I do see druid tanks on my server. I can think of at least two progression guilds off-hand that use them, but when it comes to pugging they just aren't out there, which says to me that a bear tank either finds a guild that wants her to tank on a regular basis (in which case we never see her out in the wilds of pugging because she's always in a guild group) or she specs for something else.

What I don't understand is why there aren't more off-spec bears. I generally pug as a bear because it gives me more control. The first thing I do when I open LFG is search for a healer, and then round up the dps to fill out the group. It saves time when I don't have to hunt for both a tank and a healer. And if I'm a dps with a crappy tank or a crappy healer there's not much I can do to save the pug, but if I'm the tank, I can better deal with a crappy healer because of my cooldowns, my gear, and knowing how to play.

Of course, the same could be said for pugging as a healer, which I regularly do on Gillien, and maybe that's what the druids are doing, a good 40% of them. Maybe they're happier to pug as a healer than a tank.

There was a rogue I pugged with and a ring dropped. I wasn't certain it was an upgrade, so I only greeded it. The rogue greeded and won, but then shortly thereafter whispered me asking if it was an upgrade for me. I told him I wasn't sure and that's why I only greeded it. He opened up trade and told me to take it just in case.
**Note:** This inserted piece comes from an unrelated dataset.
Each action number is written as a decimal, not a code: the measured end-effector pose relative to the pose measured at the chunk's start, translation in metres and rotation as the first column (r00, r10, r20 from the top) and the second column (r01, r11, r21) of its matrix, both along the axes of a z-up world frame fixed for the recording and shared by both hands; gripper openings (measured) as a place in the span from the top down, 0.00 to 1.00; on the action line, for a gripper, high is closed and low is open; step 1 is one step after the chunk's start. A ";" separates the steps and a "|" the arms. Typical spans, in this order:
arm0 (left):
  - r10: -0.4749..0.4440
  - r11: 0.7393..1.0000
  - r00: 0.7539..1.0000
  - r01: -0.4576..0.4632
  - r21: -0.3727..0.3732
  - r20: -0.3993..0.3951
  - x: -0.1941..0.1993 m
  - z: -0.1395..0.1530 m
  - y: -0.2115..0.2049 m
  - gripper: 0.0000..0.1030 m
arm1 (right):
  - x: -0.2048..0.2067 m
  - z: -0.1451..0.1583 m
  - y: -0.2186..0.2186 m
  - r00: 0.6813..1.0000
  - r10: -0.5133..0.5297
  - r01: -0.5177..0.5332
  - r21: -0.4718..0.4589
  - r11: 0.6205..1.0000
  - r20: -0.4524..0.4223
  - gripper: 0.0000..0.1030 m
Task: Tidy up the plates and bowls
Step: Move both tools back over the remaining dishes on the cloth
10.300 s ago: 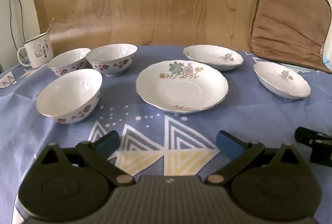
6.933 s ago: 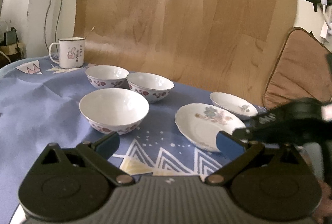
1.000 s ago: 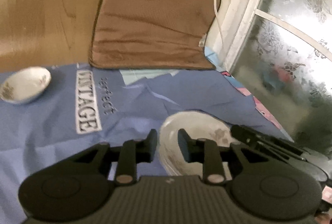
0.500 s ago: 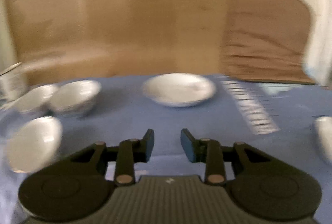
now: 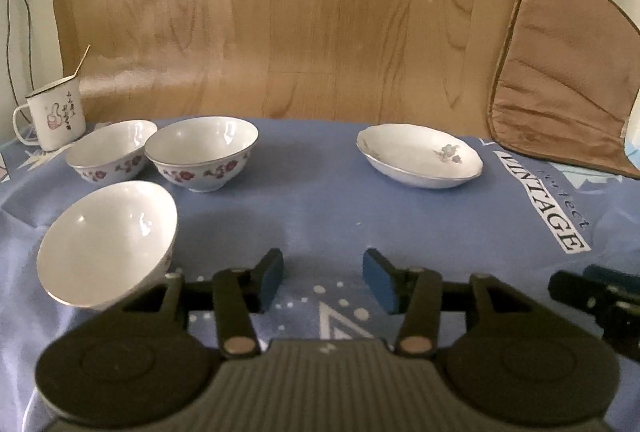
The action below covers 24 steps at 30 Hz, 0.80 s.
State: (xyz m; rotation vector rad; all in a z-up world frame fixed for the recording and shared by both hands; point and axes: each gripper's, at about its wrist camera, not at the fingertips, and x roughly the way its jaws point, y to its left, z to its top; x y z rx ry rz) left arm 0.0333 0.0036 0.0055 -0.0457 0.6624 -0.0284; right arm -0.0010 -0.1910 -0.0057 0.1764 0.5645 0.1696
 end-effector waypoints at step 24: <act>-0.024 0.999 1.000 0.024 -0.048 -0.002 0.000 0.001 0.007 0.42 | 0.007 -0.003 -0.003 0.998 0.061 -0.058 0.110 0.992 -0.021 0.23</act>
He said that he really liked bear druids but he hardly ever saw them around. I suppose it was his way of encouraging me to keep playing a bear, but it saddened me that he thought that we were that rare.

This was several weeks before the WoW.com article ran, so I didn't think about it much, but looking back on it now, I guess bears really are rare. I'm guessing many of them went completely cat, went moonkin (because there definitely are more of us now), or went back to tree; especially because there are so many tanks out there now. I've seen as many as three tanks idling in LFG for the heroic daily at once, tanks are scrounging for guilds to join (my guild has had at least two tanks inquire even when we weren't recruiting for them), and maybe in that kind of environment it's easiest to just respec and run as something else.


Klepsacovic said...

I'd do my part to fix this, but I don't want to have to gear up a second tank. Sorry.

Jong said...

Now that I think about it, I haven't seen a pug bear in a while.

Our OT is a bear, but she's a dps who can tank, as opposed to a tank who can dps.

Thorn said...

probably differs server to server but all the bears I know went kitty.

Balance used to make up about 10% of the druid population in TBC so we've certainly increased in popularity, but oddly enough in nine months of listing a space for a moonkin on our recruitment thread not one druid that's applied has been balance.

Hana said...

My guild recently recruited a feral with two feral specs, but he's also a dps who can tank as opposed to a tank who can dps. That's more or less what we recruited him for so I can't complain. No bears turned up when we were specifically recruiting for an OT even though we wanted one. :\

The one TBC bear I knew fairly well did go kitty with WotLK, but it was more because of job concerns that prevented him from regularly attending raids. It was easier to come now and then as a cat since the raid could be less dependant on him.

My server seems stuffed with moonkin though. You can't walk through Dalaran without seeing one.